En el ebook The power of open, el fotógrafo británico Jonathan Worth cuenta su experiencia con Creative Commons:

Al igual que todos los profesionales en activo, Worth solía pasar horas navegando en Internet para proteger sus imágenes de ser robadas. Estaba harto de perder tanto tiempo buscando violaciones de sus derechos de autor. “Entonces me topé con el escritor de ciencia ficción Cory Doctorow, quien regalaba su libro y ganaba dinero con ello”, comenta Worth. “Una vez le fotografié y le pregunté cómo era el tema. Me propuso un experimento.”

Worth aceptó. Colocaron una licencia BY de Creative Commons sobre la imagen y compartieron copias de alta resolución por Internet de manera gratuita, al mismo tiempo que vendían copias firmadas con diversos precios y niveles de exclusividad. “Las copias más caras se vendieron primero”, añade Worth. “Aunque nadie había escuchado hablar de mí, pagaban sumas considerables por mis fotos.”

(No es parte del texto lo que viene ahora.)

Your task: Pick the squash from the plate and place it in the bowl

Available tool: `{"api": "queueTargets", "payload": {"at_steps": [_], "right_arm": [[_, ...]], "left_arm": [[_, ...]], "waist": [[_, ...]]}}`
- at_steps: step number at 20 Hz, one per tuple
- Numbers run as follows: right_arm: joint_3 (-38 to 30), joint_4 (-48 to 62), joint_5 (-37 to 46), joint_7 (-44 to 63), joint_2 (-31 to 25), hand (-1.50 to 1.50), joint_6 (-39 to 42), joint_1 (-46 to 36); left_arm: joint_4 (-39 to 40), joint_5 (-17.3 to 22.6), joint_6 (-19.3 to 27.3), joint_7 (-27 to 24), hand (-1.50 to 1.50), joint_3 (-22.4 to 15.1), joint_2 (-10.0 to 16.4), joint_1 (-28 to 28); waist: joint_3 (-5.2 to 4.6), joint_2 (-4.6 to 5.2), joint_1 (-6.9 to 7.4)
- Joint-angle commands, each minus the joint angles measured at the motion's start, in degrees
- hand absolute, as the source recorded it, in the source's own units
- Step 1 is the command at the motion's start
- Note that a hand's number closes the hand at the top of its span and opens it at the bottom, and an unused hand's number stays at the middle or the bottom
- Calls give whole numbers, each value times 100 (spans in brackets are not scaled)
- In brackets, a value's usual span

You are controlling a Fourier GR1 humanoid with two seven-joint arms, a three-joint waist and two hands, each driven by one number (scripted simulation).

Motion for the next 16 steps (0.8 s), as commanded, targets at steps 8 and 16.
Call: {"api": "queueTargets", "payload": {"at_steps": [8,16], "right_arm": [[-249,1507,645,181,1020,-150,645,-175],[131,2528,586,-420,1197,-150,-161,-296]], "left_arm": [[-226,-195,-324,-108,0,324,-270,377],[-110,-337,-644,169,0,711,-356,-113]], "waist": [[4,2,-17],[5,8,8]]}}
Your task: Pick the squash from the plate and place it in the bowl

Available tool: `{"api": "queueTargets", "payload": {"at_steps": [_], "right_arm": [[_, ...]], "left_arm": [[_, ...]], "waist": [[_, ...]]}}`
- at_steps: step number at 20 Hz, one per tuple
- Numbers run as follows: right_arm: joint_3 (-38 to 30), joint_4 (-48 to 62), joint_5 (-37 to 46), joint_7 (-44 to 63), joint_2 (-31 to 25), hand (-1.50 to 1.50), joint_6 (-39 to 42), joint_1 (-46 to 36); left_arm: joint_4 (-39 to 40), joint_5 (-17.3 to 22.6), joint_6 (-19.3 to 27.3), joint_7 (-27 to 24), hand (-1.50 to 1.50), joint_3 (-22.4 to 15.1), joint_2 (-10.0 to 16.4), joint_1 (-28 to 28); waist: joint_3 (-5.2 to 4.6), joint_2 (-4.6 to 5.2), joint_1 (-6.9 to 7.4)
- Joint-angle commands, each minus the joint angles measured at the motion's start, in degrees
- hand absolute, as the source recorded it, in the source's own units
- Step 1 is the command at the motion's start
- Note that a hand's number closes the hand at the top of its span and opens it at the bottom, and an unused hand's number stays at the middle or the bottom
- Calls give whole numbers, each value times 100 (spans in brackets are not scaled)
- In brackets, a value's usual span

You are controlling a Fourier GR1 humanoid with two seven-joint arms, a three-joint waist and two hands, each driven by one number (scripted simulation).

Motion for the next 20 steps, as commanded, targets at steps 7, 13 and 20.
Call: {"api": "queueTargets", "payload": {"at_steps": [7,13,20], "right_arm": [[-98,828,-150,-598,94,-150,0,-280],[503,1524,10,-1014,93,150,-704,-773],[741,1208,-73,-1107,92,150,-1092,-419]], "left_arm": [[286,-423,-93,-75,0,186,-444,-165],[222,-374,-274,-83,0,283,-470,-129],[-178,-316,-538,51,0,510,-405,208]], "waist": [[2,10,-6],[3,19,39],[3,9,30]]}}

Son muchos los quieren aprovechar la increíble capacidad de difusión que existe gracias a la tecnología sin resignar algo y terminan apoyando medidas restrictivas que perjudican a todos para cuidar lo suyo.

Me gusta cómo trabaja Jamendo donde los músicos suben sus temas con licencias libres para que cada uno pueda descargarlas y tiene un sistema de pago  para aquel que quiera hacer un uso comercial de las mismas y el 50% del dinero va directamente al músico.

Algo similar hacer Demotix con el fotoperiodismo.

Un comentario sobre “Esperando una confesión

  1. Me encantaron el post y la foto!

    Es muy cierto el copyright no ofrece mayor protección real que las licencias libres, y que ninguna de las dos opciones es una garantía contra el plagio o el uso sin atribución.

    También hay fotógrafos que comercializan los derechos de sus fotos en stocks para casos en los clientes necesitan fotos sin atribución (por ejemplo, para publicidad), y al mismo tiempo las fotos están disponibles con licencias CC para usarlas gratuitamente con atribución. Creo que es una buena estrategia.

    Gracias por compartir tu foto y tu punto de vista, que enriquece mucho el debate.